A rigid tank contains 1.80 moles of an ideal gas. Determine the number of moles of gas that must be withdrawn from the tank to lower the pressure of the gas from 21.6 atm to 5.80 atm. Assume the volume of the tank and the temperature of the gas remain constant during this operation.
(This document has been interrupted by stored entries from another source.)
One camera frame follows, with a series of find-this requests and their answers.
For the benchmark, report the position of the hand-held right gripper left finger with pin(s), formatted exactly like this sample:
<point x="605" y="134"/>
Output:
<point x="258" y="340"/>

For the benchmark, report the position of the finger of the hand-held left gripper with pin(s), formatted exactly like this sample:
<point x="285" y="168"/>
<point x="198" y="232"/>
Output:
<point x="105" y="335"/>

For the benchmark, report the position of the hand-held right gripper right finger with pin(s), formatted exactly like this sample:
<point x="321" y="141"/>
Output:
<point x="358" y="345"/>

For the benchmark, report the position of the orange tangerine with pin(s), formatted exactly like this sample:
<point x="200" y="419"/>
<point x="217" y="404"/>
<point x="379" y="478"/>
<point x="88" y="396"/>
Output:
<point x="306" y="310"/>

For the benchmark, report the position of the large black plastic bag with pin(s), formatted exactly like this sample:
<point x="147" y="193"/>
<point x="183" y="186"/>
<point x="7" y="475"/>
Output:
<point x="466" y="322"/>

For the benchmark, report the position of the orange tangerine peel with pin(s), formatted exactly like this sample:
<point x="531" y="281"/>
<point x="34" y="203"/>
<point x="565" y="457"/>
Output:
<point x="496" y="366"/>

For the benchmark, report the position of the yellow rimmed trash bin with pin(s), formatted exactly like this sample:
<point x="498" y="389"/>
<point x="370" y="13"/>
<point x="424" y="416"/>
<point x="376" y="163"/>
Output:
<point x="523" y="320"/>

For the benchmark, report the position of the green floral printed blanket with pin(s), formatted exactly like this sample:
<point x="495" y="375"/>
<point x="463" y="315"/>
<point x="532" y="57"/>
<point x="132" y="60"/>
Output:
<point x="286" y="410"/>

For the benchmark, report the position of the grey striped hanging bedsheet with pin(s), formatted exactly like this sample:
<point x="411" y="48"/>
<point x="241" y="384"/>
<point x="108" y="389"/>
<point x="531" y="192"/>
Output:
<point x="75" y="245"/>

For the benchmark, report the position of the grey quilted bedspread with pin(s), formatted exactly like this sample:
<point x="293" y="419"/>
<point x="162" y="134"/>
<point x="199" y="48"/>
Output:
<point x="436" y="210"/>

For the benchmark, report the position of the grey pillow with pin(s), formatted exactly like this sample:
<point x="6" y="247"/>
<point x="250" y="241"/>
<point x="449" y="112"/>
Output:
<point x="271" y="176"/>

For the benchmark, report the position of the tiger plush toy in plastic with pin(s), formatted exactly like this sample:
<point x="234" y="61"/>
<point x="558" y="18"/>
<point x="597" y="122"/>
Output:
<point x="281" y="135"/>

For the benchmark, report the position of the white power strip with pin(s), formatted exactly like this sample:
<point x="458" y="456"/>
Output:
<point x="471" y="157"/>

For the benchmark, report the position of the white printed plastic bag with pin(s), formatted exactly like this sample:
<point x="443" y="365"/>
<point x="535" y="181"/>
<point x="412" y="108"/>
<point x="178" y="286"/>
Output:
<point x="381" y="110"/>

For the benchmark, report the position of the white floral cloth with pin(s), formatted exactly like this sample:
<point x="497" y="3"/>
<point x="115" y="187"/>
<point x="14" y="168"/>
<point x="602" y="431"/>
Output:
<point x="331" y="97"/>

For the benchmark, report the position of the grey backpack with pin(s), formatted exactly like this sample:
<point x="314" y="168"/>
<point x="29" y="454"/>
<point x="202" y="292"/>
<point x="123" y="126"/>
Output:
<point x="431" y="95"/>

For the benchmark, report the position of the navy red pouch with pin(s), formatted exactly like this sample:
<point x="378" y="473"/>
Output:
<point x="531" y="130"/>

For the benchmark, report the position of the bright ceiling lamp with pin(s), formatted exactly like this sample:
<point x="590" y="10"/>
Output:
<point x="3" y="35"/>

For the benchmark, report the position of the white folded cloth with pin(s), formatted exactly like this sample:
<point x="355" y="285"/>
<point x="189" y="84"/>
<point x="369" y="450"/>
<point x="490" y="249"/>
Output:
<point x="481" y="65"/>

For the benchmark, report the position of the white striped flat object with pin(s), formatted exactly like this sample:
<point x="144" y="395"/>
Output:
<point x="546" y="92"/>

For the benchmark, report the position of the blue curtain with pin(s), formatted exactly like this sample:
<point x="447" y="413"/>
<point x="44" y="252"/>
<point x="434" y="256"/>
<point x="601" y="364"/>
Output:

1.8 (1 - 5.80/21.6) = 1.32 moles
To determine the number of moles of gas that must be withdrawn from the tank, we can utilize the ideal gas law, which states:
PV = nRT
Where:
P = pressure of the gas
V = volume of the gas
n = number of moles of gas
R = ideal gas constant
T = temperature of the gas
Since the volume and temperature remain constant, we can simplify the equation to:
P1 * n1 = P2 * n2
Where:
P1 = initial pressure of the gas (21.6 atm)
n1 = initial number of moles of gas (1.80 moles)
P2 = final pressure of the gas (5.80 atm)
n2 = final number of moles of gas (unknown)
Rearranging the equation to solve for n2, we have:
n2 = (P1 * n1) / P2
Plugging in the values:
n2 = (21.6 atm * 1.80 moles) / 5.80 atm
Simplifying the expression:
n2 = 6.732 moles / 5.80 atm
n2 ≈ 1.16 moles
Therefore, approximately 1.16 moles of gas must be withdrawn from the tank to lower the pressure from 21.6 atm to 5.80 atm.